The less-good news: it is a matrix of unspeakable vastness, another hundred million Q would be very useful to make it into something slightly more practical.

Code:
weight of 22989546 cycles is about 1609444441 (70.01/cycle)
...
This sounds familiar. From my 200M nonduplicate relns for 5,389+ I got

Code:
weight of 21054112 cycles is about 1474032635 (70.01/cycle)
The matrix was showing 7.2Gb in "top", from a msieve report of
"memory use: 6466.7 MB" with

Code:
saving the first 48 matrix rows for later
matrix is 21013127 x 21013375 (6088.4 MB) with weight 1512170490
  (71.96/col)
sparse part has weight 1385905099 (65.95/col)
I forget if this is quite as bad as the matrix Richard did for Greg's
number (12,241- iirc), but it is surely more close to that than to
my objective of staying below the difficulty of the 7,311+.

Speaking of which, the 7,311+ matrix finished right on schedule
yesterday. I've had three sqrt misses so far, which shouldn't be
anything to be worried about.

I am worried, though. This is the first number past the Franke/ggnfs
bound at 255 digits. A bound that is also used in the release version
of msieve. I don't feel nervous about the dependencies (presuming
we know our linear algebra); but the sqrt is more definitely out in
algebraic numbers. Has anyone checked to see whether there's
anything that's tricky in adding some chars to get to 258-digits?

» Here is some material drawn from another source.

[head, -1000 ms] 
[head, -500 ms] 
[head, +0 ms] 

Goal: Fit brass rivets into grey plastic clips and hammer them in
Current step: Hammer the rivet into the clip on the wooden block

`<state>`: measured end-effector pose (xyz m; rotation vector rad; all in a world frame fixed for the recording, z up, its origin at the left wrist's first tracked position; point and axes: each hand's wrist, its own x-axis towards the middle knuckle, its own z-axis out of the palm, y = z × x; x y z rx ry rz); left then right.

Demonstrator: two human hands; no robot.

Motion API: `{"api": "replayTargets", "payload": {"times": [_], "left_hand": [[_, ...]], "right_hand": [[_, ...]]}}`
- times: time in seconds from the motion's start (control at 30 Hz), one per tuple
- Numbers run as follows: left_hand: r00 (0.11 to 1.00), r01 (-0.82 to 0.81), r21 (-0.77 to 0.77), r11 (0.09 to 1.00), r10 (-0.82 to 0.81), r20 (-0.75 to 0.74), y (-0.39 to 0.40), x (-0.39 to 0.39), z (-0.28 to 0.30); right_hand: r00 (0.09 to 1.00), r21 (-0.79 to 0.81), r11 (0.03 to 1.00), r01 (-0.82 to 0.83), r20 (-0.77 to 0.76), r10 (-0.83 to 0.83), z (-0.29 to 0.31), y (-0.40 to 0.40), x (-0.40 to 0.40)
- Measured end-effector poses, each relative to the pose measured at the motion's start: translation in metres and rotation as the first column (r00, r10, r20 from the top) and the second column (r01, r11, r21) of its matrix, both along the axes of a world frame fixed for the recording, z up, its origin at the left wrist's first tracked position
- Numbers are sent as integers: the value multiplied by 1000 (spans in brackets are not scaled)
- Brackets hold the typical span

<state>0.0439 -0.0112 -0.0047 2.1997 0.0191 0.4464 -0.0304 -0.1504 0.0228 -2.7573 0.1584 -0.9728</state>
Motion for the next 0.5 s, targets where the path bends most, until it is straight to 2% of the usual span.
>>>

The start of my three dependices looks OK:

Code:
reading relations for dependency 1
read 8592781 cycles
cycles contain 28502626 unique relations
read 28502626 relations
multiplying 40463902 relations
multiply complete, coefficients have about 1069.65 million bits
--

reading relations for dependency 2
read 8588925 cycles
cycles contain 28488491 unique relations
read 28488491 relations
multiplying 40440670 relations
multiply complete, coefficients have about 1069.03 million bits
--

reading relations for dependency 3
read 8589852 cycles
cycles contain 28497102 unique relations
read 28497102 relations
multiplying 40458880 relations
multiply complete, coefficients have about 1069.52 million bits
These look plausible; more cycles, more relns, larger coef. What
looks unusual is the modulus:

Code:
initial square root is modulo 62851
--
initial square root is modulo 62473  [and]
--
initial square root is modulo 62761
Those are way smaller than the modulus for any of
my other numbers. For 3,536 c252 there was

Code:
modulo 174873547
modulo 174444847
modulo 175552543
For 3,547 c242; "modulo 629128447" and for 10,257-

Code:
modulo 20904019
modulo 20629429
modulo 20847061
modulo 20797981  [and]
-----------------
modulo 14003203
modulo 14019199
modulo 14026189
for 10,257+. Has anyone seen such a small modulus (five digits)
for another hard numbers? Perhaps a place in the sqrt code where
there might be an overflow, for adding extra digits to the sizes of the
intended numbers?

Of course, if one of the next two or three dependencies runs
OK with a five digit modulus (by which I mean "runs OK _and_
finds a factor!") I won't be nervous any more. Just checking.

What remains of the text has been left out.